**What is needed**. Each line below with the string "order" should be copied.

**Data**.
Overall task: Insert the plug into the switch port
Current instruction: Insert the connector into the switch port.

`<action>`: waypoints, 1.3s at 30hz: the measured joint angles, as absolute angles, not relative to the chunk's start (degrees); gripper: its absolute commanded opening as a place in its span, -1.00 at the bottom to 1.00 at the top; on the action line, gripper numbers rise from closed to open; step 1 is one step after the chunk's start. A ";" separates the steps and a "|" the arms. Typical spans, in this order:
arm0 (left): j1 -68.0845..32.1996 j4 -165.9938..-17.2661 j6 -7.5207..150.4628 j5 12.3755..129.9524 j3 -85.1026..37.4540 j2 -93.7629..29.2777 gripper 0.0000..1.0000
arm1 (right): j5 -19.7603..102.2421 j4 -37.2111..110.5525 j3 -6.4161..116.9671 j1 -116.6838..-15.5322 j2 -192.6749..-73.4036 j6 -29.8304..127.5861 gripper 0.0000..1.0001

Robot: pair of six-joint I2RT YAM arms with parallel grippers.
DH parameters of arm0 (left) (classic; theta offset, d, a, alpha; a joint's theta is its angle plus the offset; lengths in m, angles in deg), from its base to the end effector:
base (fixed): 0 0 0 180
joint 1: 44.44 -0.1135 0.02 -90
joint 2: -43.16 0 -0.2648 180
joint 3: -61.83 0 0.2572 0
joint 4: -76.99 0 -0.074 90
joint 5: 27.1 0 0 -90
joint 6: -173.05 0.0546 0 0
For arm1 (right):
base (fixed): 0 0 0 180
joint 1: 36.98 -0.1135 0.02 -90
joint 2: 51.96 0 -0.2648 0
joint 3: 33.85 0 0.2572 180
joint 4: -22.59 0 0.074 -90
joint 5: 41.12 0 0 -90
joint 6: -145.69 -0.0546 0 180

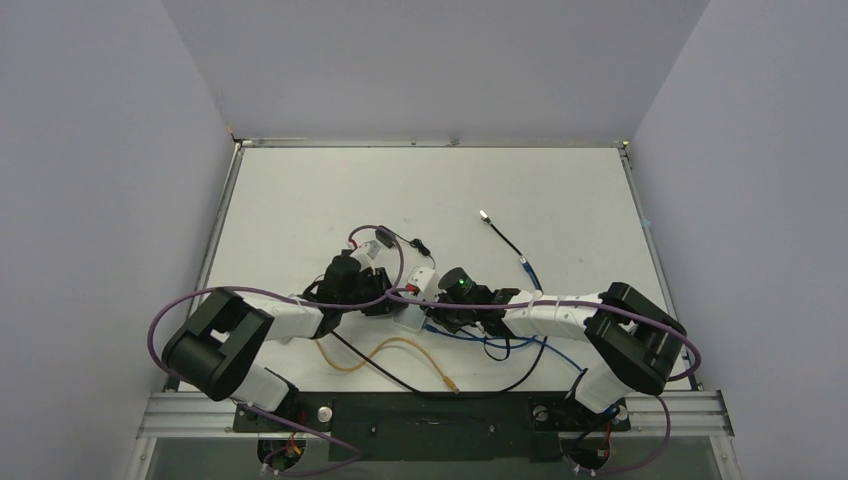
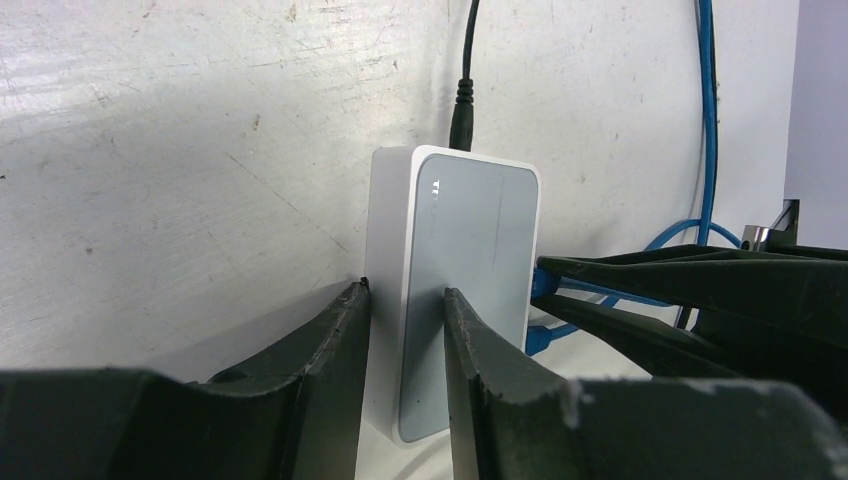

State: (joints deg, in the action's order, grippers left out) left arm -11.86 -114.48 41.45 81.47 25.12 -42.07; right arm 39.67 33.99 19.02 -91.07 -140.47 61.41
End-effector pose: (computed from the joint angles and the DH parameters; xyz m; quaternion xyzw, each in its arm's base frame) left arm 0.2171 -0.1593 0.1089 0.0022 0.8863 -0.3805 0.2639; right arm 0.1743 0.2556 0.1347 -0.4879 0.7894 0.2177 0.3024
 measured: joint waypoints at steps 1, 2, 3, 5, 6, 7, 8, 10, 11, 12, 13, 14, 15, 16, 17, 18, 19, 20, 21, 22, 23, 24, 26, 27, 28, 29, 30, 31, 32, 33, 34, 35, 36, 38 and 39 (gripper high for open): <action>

**Task answer**.
`<action>`: waypoints, 1.3s at 30hz: the measured joint angles, as absolute angles, not relative to the chunk's start (degrees); gripper: its absolute commanded opening as a place in its span, -1.00 at the bottom to 1.00 at the top; on the action line, gripper numbers rise from closed to open; step 1 is one step after the chunk's start. A ";" separates the steps and a "|" the arms. Typical spans, in this order:
State: (joints deg, in the action's order, grippers left out) left arm -11.86 -114.48 41.45 81.47 25.12 -42.07; right arm 39.67 33.99 19.02 -91.07 -140.47 61.41

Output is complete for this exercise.